I am writing in behalf of a team that has an interesting school project about motorhomes and alternative energy. We decided to make a survey but motorhomes and caravans are not popular in our country so we figured to post it here because there are a lot of happy users.

The survey is located on the google web page because it was made with google documents.

https://spreadsheets.google.com/viewform?hl=en&formkey=dHRSLTVOcy1kTVdHRDhlc1I4b09Nanc6MQ

You can also send the link to other people, there is never to much information 

We thank you in advance for your collaboration.


----------



## Zebedee (Oct 3, 2007)

Hi Curioust

Welcome, and I hope we can help.

Please tell us a bit more about yourself, like where you come from and which school you attend, then we may be able to offer a better quality of information to help you.

The survey looks fine, but personal comments from individual motorhomers would make your study much more interesting.

Dave


----------



## curioust (Apr 15, 2010)

We are from Slovenia it's a small country in central Europe and this is why it's so difficult to make a decent survey on our population.

The project came up as a result of the debate on motorhomes/caravans,.. in relation to power needs. Some people just can't stay away from their laptops, mobile phones and are not aware of the alternative solutions. People that are aware of the solar and wind technology refuse to use it because they say that the prices are way to high and that they are not reliable.


You can also write here your responses or explanation.


----------



## DABurleigh (May 9, 2005)

I had a quick look at the survey but won't be completing it as the answers can be mistrued.

You don't define alternative.
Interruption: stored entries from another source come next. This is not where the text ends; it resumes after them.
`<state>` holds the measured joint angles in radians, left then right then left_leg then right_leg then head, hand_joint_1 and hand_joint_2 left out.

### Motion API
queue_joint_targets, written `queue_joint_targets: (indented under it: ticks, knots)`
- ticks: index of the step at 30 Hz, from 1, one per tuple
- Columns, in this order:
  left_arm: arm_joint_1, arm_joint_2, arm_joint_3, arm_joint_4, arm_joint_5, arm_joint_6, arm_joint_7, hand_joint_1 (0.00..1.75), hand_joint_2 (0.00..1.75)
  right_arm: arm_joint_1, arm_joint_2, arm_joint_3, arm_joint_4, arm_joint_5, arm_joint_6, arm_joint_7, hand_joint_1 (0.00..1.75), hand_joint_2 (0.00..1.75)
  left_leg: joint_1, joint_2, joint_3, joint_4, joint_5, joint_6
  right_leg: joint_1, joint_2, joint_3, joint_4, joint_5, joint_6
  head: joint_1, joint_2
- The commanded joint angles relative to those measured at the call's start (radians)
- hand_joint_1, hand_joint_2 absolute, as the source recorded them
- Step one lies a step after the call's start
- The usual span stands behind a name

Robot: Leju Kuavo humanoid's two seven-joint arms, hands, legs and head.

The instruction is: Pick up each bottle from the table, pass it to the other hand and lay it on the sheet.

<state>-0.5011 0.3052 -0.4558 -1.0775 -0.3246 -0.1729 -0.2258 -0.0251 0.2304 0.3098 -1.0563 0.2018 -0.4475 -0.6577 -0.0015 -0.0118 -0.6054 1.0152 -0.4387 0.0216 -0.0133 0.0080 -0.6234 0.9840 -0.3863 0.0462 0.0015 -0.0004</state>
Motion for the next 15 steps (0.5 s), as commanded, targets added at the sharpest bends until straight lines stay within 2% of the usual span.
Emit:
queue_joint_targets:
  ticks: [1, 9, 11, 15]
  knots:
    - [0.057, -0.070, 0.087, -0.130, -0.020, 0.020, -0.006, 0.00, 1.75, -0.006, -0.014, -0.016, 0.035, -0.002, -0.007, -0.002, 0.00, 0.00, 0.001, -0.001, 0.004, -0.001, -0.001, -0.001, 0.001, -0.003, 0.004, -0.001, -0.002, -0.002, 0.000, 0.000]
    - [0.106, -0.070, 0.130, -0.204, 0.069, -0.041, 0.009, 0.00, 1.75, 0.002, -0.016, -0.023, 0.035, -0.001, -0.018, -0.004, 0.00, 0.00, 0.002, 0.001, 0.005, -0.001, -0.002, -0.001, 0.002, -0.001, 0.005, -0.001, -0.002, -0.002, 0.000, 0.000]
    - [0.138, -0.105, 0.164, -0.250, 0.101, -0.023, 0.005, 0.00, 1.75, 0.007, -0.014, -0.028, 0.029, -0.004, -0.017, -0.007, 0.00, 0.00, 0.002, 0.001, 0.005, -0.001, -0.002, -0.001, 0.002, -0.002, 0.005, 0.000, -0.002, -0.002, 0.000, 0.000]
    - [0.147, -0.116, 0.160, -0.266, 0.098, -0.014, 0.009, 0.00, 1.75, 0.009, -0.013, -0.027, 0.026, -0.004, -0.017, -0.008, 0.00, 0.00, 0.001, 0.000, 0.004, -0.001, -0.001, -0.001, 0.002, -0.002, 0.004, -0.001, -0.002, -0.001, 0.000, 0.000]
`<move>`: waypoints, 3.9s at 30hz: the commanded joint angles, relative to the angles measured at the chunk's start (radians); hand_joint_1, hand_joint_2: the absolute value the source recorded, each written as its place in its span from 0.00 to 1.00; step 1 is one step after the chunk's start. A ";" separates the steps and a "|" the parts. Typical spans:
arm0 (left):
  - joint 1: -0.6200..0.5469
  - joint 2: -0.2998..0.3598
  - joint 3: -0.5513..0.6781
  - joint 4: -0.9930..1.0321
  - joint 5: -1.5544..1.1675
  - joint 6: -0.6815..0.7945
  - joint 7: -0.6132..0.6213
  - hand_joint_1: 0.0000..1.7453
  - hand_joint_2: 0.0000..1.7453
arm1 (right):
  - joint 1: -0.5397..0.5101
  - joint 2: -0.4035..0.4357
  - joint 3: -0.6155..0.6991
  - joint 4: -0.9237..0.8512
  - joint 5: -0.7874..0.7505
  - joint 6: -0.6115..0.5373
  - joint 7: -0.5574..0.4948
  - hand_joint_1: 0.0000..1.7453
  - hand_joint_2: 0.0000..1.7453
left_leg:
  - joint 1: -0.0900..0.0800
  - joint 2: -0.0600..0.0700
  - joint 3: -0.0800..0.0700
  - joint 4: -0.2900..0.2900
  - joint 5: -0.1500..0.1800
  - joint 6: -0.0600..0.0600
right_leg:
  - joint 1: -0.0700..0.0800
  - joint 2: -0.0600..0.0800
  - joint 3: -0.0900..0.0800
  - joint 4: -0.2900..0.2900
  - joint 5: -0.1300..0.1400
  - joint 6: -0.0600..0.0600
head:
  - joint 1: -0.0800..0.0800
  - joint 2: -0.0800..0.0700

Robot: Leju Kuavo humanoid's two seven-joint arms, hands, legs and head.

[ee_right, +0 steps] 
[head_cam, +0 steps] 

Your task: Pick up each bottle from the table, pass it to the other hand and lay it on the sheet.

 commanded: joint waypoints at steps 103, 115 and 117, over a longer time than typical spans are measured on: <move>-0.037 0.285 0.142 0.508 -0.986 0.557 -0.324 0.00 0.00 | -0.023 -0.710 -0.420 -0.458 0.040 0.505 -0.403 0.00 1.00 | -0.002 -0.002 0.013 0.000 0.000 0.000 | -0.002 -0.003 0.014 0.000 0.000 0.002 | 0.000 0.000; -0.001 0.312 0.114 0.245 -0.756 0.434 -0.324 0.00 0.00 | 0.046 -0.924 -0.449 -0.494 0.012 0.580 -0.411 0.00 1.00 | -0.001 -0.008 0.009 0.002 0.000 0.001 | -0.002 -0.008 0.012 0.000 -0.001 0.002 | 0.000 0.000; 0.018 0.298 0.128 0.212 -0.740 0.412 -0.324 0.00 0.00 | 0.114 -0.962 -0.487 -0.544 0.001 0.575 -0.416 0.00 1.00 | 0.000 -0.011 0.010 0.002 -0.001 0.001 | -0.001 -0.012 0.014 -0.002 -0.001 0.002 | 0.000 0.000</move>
Many would consider a methane or LPG powered fuel cell "alternative", but I infer you are really talking about "renewable".

Power requirements are misleading. With lead-acid batteries and an inverter, the motorhomer's requirements are more accurately 24hr energy requirements. That's why a 50-80W fuel cell can be surprisingly effective. You can't use it to power space heating or cooling but you can do virtually everything else, including hair drier, microwave, lighting, laptops, TV/satellite, etc.

With solar and wind power, the limitation is not what one is prepared to pay for it, but rather such things as no reliable sun, no reliable wind (you really need to see the sea), noise and vibration transmission, aesthetics, the efficiency limitations of the the technologies, etc.

Regards,

Dave


----------



## curioust (Apr 15, 2010)

You are correct i am talking about renewable energy.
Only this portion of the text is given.